Lo anterior es aplicable, con mayor razón, si el proceso incluye alguna forma de identificación del individuo -por ejemplo mediante tarjetas de acceso al edificio-.

Así mismo, se indica que la finalidad se limita al control de acceso a las instalaciones, pero habría que ver, en el caso de que un profesional sanitario intervenga en la toma de temperatura y su interpretación, como se conjuga esta limitación con la obligación del sanitario de advertir a las autoridades sanitarias de un posible positivo por COVID.

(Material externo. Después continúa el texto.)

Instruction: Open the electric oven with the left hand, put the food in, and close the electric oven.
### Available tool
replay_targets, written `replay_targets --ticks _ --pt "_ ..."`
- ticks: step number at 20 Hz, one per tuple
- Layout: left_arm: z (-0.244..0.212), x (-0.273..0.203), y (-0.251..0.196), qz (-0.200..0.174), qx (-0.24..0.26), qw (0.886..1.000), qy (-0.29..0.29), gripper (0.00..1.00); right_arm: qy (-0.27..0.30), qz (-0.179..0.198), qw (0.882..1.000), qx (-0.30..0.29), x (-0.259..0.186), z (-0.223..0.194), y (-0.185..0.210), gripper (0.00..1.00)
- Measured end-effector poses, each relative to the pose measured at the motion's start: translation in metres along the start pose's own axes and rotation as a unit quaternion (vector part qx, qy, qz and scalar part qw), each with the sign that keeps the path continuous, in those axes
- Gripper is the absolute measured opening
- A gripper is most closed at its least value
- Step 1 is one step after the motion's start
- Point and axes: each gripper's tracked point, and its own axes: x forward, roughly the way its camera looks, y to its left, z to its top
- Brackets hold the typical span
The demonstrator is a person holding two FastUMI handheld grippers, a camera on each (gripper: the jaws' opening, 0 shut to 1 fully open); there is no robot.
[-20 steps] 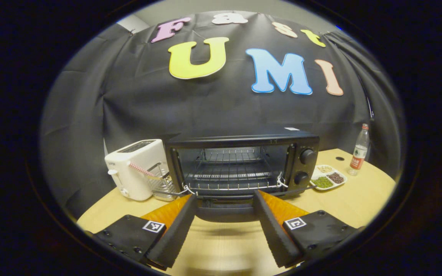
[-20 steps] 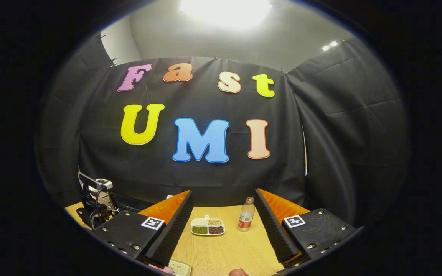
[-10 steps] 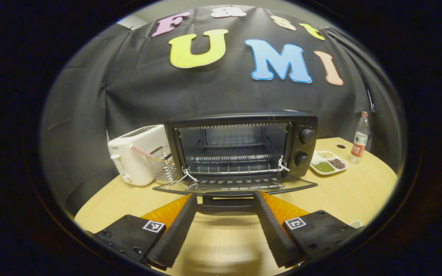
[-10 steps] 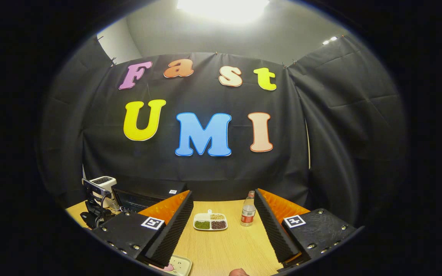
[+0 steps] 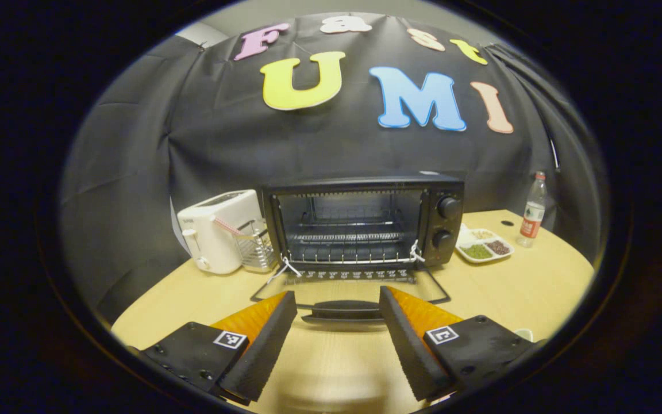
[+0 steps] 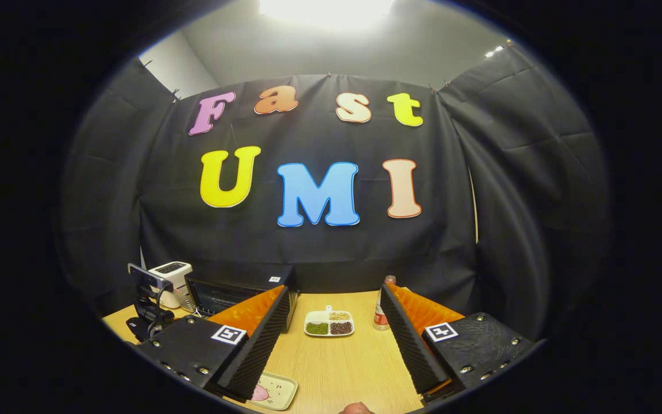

Algunas de las consideraciones del supervisor europeo no coinciden con los criterios expuestos por nuestro organismo de control, la Agencia Española de Protección de Datos, lo que evidencia la complejidad de la materia y en particular la necesidad de conjugar unos requerimientos de control extraordinarios debidos a la pandemia con los derechos individuales, que no deben verse mermados a favor de una supuesta mayor seguridad (recordemos que la mera toma de temperatura es considerada por muchos estamentos sanitarios como muy poco fiable ya que puede deberse a multitud de motivos y, además, en los primeros días de infección todos los sujetos se presentan como asintomáticos).

Una medida que sin duda ayudaría a despejar algunas de estas incógnitas y garantizar que las organizaciones públicas y privadas cuentan con suficiente seguridad jurídica en este punto sería la promulgación de una norma nacional o comunitaria que, estableciendo las garantías y salvaguardas necesarias, sirva de base legal para el tratamiento de estos datos de salud.